EXERCISE GOAL
Identify all lines of the data containing the string "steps" and copy them.

STORED DATA

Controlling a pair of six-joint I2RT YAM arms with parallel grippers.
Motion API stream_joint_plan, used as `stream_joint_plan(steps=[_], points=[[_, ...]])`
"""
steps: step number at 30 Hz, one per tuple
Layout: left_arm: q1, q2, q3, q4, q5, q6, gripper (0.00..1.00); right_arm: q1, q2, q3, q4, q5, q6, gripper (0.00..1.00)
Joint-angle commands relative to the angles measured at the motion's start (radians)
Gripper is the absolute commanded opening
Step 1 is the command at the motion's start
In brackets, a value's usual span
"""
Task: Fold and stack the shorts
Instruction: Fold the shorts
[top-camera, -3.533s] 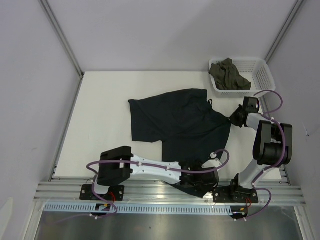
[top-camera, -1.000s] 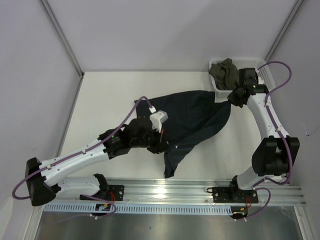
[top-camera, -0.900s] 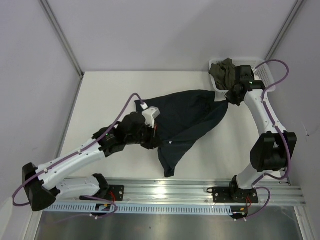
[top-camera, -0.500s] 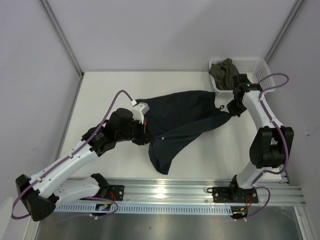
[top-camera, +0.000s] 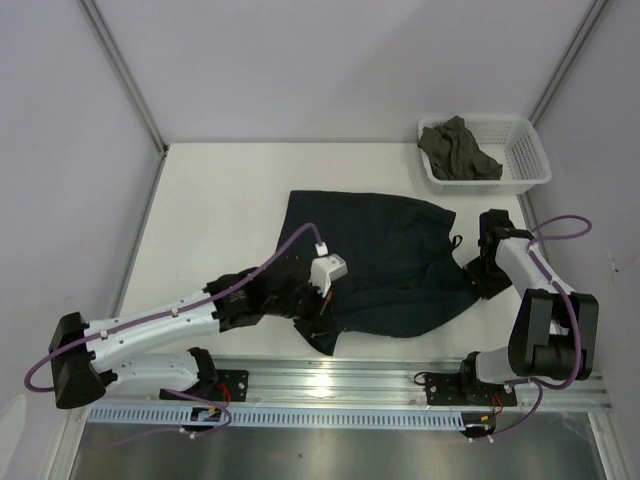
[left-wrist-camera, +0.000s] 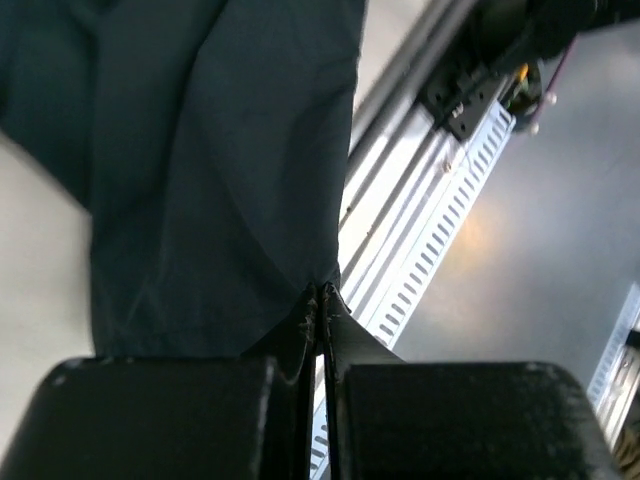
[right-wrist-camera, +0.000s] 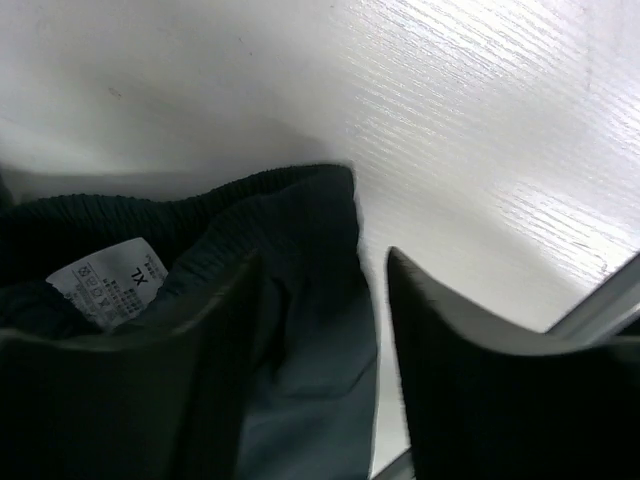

TASK RESPONSE
Motion API stream_joint_plan, used as `stream_joint_plan(steps=[_], points=[[_, ...]])`
steps: step number at 30 Hz, one per tuple

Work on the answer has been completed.